The Residency was a creatively validating and enriching experience, and the time working in the historic Abbey was magnificent. The creative energy generated by the other talented artists in the Residency gave me new ideas and techniques to add to my own work. The entire experience was more than I could have hoped for and my growth during and after my time there has given my career a boost at a perfect time.
Before my experience in France, I painted for two-month long self-guided pleine air "residencies" in Vietnam. Painting in France allowed me to research three key movements: French Indochina, French East India trading with Vietnam, and the French Foreign Missions Society. Serendipitously, I searched out rococo interiors near Léhon. The interiors I painted in Malouiniere's were owned by the Saint-Malo merchants of the 18th century. I continue to paint and make larger work thanks to my experience in Léhon. I am expanding my subject to reflect upon the colonialism (missionaries, merchants, governing bodies) that resulted (eventually) in the American Vietnam War.

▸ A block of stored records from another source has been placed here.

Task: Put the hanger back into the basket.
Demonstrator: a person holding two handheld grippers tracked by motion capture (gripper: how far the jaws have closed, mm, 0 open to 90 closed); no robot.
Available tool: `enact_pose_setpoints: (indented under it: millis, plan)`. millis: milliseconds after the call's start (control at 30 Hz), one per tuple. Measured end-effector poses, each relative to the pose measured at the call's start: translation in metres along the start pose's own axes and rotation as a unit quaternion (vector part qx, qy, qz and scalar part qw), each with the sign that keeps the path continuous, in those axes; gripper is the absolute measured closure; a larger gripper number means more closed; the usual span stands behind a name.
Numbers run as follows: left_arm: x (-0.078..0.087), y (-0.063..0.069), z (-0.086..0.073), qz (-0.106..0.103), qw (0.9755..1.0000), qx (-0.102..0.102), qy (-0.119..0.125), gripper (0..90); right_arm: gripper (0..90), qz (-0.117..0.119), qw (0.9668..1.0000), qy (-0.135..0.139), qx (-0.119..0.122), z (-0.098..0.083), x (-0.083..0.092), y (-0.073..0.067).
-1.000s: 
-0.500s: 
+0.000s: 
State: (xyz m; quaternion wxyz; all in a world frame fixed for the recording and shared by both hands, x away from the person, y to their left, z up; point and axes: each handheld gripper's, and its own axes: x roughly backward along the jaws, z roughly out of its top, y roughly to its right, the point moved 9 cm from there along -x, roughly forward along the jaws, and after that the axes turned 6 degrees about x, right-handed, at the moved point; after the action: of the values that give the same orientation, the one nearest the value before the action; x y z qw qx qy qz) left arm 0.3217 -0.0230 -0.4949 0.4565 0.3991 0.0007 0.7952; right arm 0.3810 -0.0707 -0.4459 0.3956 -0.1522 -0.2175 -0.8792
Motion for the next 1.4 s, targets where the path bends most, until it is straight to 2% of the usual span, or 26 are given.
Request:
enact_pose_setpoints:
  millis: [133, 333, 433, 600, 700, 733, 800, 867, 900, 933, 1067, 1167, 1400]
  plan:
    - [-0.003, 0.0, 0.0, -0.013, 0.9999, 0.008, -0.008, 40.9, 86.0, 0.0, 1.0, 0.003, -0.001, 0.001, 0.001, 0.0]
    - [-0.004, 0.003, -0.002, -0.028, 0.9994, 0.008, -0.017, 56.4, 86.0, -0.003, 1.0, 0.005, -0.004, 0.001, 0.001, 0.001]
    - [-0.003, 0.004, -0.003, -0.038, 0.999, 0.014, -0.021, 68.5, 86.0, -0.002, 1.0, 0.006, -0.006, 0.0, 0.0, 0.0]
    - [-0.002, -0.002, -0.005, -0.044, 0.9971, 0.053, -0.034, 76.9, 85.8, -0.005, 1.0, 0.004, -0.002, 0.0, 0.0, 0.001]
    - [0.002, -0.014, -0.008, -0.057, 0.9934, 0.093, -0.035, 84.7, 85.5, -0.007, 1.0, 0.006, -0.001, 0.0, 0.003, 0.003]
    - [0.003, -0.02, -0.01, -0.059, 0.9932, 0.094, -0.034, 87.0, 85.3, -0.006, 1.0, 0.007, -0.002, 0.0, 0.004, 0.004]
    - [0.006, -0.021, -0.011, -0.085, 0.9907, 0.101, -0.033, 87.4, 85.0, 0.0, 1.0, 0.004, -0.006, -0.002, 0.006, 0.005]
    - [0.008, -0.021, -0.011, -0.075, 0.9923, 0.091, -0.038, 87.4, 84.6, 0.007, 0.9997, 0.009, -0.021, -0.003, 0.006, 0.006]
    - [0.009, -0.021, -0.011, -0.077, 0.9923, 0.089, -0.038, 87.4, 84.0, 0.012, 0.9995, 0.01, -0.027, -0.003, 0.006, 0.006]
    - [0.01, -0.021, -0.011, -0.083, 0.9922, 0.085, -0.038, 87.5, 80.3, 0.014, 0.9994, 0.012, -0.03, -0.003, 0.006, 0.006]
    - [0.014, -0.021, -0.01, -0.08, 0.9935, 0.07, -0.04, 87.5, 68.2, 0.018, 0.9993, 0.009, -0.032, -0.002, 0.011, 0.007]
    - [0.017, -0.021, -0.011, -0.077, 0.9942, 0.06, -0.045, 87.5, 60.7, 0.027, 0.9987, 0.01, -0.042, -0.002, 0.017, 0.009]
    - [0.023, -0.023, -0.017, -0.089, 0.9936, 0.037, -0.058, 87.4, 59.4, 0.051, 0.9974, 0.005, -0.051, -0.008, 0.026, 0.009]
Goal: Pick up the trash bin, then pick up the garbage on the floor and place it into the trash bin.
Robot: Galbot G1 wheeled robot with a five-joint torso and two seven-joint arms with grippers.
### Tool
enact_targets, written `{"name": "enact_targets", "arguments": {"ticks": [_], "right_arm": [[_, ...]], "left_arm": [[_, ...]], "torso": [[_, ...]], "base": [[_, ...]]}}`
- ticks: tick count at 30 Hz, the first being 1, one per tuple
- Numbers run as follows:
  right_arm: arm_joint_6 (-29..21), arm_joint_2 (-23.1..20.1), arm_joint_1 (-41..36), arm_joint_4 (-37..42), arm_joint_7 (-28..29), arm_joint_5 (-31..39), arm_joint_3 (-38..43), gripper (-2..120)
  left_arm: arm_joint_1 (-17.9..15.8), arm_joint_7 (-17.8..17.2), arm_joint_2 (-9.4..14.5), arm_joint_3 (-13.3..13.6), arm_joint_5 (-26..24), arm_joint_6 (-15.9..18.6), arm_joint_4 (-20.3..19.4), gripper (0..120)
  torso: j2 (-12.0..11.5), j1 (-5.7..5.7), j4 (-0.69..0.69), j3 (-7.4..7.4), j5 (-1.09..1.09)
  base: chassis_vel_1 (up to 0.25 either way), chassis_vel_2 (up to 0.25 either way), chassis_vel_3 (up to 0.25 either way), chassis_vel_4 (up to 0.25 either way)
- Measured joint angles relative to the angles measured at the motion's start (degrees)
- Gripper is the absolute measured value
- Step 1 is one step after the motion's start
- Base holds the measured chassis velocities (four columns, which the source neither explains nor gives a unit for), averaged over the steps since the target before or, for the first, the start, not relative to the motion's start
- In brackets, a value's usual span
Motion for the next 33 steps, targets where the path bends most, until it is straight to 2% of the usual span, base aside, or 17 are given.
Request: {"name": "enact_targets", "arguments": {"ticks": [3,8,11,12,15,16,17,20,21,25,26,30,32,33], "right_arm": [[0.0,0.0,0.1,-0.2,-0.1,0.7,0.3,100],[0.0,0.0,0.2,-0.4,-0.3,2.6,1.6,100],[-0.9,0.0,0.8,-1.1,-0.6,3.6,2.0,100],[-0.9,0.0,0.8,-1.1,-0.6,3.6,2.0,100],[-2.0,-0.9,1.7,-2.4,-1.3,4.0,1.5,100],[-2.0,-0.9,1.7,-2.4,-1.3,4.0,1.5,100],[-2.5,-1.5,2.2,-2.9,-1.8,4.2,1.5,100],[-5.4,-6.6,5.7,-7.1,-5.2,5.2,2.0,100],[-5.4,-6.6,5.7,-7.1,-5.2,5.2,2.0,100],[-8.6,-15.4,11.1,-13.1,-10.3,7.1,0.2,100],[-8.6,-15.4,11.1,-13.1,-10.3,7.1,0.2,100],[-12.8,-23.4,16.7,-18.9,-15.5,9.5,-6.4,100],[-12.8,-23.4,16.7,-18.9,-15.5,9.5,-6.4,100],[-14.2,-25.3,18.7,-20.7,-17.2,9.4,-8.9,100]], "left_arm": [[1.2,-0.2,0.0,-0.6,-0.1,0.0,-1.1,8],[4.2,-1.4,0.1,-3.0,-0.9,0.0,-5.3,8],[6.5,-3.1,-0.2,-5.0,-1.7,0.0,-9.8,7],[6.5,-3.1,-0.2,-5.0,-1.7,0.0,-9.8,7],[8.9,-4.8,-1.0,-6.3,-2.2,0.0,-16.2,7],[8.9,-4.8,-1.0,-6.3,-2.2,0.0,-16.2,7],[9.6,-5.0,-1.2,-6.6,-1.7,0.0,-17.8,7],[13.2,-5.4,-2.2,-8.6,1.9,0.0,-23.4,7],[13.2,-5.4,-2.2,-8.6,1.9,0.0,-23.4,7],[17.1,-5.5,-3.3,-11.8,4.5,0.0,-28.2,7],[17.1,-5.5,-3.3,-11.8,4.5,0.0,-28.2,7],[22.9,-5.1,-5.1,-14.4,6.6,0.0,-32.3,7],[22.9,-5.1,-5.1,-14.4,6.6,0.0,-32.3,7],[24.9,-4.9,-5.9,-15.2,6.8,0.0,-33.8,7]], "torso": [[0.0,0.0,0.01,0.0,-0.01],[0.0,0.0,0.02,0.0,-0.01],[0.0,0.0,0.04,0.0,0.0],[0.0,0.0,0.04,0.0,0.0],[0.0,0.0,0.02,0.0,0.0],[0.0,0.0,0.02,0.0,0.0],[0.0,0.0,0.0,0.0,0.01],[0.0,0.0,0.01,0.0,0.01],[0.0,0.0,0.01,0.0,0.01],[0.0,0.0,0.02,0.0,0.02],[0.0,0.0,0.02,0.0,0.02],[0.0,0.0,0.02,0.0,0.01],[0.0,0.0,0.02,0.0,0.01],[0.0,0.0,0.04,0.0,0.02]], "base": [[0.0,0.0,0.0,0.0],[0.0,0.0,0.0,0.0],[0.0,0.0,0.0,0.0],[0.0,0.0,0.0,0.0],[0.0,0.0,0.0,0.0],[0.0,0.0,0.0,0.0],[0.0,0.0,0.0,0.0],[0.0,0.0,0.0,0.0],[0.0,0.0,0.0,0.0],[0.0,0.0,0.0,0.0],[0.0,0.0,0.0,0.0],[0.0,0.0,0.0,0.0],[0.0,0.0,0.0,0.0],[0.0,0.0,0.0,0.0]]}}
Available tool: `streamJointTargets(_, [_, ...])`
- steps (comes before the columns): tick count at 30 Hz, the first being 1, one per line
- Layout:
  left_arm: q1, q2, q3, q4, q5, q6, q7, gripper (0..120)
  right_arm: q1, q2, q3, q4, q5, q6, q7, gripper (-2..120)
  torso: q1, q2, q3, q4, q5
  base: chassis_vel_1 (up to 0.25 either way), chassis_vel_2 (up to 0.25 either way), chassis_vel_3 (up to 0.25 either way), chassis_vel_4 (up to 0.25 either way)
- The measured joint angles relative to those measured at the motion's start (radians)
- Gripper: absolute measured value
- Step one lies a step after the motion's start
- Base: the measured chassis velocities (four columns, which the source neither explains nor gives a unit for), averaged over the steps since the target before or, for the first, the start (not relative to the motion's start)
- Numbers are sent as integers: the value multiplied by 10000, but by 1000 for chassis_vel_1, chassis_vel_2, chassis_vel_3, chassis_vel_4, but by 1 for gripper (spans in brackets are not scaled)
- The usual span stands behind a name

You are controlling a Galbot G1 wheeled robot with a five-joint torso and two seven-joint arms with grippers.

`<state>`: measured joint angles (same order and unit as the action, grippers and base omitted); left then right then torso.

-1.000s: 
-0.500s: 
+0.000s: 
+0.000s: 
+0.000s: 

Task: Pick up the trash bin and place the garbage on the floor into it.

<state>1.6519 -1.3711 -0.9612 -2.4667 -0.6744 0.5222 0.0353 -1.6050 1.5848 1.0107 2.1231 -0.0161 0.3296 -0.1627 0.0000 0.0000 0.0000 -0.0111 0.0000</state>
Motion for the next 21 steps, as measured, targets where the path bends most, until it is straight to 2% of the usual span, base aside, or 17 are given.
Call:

The experience was a truly wonderful mediation on the glorious ability to paint from life with inspiration coming solely from what I saw, the paints I carried with me, the company of fellow artists (and hosts Christopher and Jane Shipley), and my past study which rests in my mind. The residency invigorated my belief in the strengths of pure visual communication.
History of the Residency
In 1989, Isabel Klots founded the International Program for Artists in Rochefort-en-Terre in memory of her father-in-law, Alfred Klots, and her husband, Trafford Klots, both artists, and of their hospitality to other artists. In 1995, Maryland Institute College of Art began administering the program.